The Indianapolis Freeman’s Sylvester Russell, its main drama critic, knew his racism quite well and staged a sit-in sixty years before they became common. He had no use for “nigger.” Yet he casually noted in 1904 that “The Negro race has no objections to the word “coon.” And in his time, “ace boon coon” was current slang among blacks for “best friend”--and is still used in warm irony now in some black quarters.

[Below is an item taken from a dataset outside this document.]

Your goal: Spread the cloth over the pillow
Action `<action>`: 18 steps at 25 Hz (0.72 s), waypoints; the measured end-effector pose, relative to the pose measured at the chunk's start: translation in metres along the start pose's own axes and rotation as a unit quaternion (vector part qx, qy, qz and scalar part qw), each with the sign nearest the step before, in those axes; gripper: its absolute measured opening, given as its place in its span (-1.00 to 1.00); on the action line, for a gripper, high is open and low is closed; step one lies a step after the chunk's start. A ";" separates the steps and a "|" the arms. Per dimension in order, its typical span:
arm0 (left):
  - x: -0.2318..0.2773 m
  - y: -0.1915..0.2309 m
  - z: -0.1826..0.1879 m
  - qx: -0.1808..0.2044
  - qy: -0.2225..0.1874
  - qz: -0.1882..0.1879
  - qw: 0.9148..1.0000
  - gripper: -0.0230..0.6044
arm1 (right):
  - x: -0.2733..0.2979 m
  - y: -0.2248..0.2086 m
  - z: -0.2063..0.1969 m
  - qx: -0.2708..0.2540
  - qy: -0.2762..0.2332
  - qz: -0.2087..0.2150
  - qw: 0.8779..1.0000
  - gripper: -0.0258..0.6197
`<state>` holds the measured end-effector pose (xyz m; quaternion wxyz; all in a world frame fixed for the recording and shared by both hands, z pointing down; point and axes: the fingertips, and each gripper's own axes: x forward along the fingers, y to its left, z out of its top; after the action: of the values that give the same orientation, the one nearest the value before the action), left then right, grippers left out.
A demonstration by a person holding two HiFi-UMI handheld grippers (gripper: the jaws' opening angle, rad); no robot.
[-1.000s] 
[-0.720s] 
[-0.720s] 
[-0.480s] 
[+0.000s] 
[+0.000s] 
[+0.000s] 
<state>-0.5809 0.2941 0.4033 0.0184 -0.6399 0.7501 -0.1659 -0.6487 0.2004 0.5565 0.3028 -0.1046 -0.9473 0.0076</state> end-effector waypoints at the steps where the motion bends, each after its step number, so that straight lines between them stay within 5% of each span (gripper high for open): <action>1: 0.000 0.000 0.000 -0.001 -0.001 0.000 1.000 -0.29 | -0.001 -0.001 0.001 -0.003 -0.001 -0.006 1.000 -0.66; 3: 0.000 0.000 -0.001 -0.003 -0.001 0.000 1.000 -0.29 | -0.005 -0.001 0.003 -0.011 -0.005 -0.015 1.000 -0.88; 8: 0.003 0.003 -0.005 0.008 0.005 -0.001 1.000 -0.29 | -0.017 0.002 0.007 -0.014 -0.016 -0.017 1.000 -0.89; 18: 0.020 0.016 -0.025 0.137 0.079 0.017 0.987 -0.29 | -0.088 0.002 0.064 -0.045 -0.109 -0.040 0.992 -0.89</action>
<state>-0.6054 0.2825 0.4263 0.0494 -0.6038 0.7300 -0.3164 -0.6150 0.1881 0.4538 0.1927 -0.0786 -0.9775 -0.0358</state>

To be sure, the word elicited controversy just as nigger does now. The following year Russell interviewed black stage composer superstar Bob Cole, who was dedicated to showing whites blacks’ dignity by doing his vaudeville act in black tie and writing gem-like “genteel” songs (the one with any resonance today is “Under the Bamboo Tree”). Cole said “The word ‘coon’ is very insinuating and must soon be eliminated.”
But then, Cole had no problem with, of all things, “darkey”!
The upshot of this gaslight-era ethnic lexicography is, quite simply, plus ça change.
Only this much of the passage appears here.